Thursday, June 9, 2011

Sandra Beasley, On Reading

"As a child, there was a year when my brain stopped processing the images from one of my eyes; I was reduced to monovision. The cause? My opthamologist figured out that I had been trying to read past the point of exhaustion every night--first shutting one eye, then the other, resting each eye for 10 pages at a time. They took away my flashlight.

Another time my mother came into my bedroom and discovered graphite marks on the ceiling. Why? I'd been hopping up and down on the mattress, using the point of a pencil to attach a piece of scotch tape to the ceiling. Why the tape? It was supposed to secure a long piece of yarn. Why the yarn? So I could suspend the paperback I was reading over my face. My arms were tired from holding up the book, but I was determined to find out how the story ended.

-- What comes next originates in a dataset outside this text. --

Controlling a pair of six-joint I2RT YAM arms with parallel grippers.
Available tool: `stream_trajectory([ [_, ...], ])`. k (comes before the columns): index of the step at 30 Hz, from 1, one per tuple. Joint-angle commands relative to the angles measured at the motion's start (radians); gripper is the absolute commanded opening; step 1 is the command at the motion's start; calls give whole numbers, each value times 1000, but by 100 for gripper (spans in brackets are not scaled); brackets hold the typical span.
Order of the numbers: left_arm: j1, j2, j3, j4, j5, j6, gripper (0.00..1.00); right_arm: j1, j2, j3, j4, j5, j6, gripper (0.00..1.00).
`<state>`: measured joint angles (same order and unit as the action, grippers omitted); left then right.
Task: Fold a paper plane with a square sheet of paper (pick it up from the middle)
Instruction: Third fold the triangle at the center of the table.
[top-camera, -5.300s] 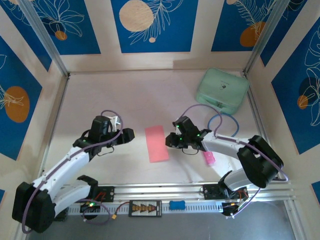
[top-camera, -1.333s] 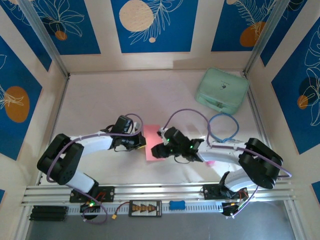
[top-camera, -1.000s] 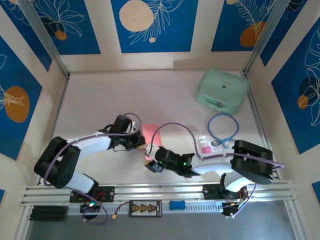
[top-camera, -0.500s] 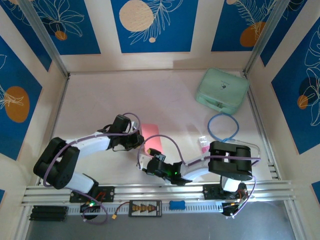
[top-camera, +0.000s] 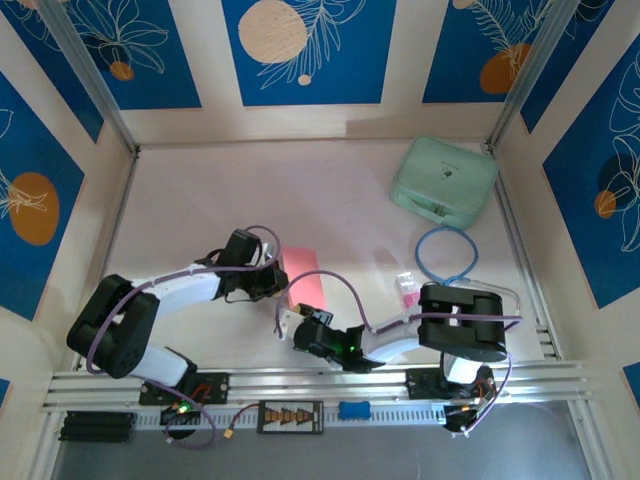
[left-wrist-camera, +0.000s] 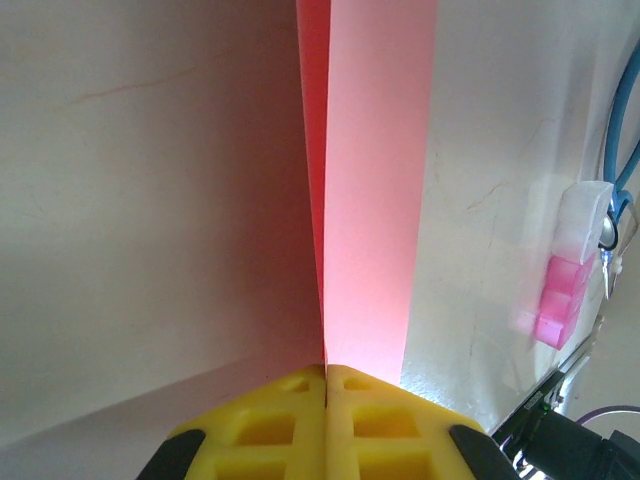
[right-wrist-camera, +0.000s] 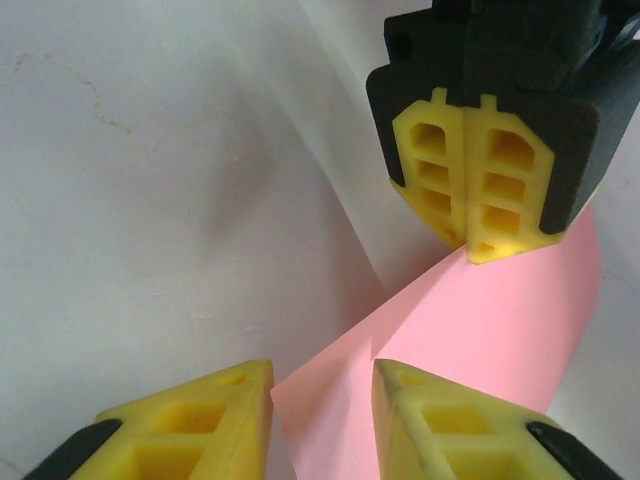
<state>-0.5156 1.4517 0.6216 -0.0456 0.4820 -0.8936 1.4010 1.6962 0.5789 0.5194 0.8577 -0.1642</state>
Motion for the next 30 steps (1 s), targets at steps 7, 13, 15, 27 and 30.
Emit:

Reading isn't easy on either spine--that of the book or that of the reader. I sprawl on my belly and prop my chin on my fist. I sit back against pillows. Then I shift the pillows and try again. I lay on my side and lean my cheek to my palm. I turn the pages. I take the papercuts. I love reading, and I've got the aches and pains to prove it. Reading is my only full-contact sport."

{Sandra Beasley is the author of three books, including Don't Kill the Birthday Girl: Tales from an Allergic Life (Crown) and I Was the Jukebox: Poems (W.W. Norton). Visit her website here for more information.}


  1. This is the most painful reading experience I've ever heard of.

  2. Thanks so much! And thanks to Shome for including me in the series.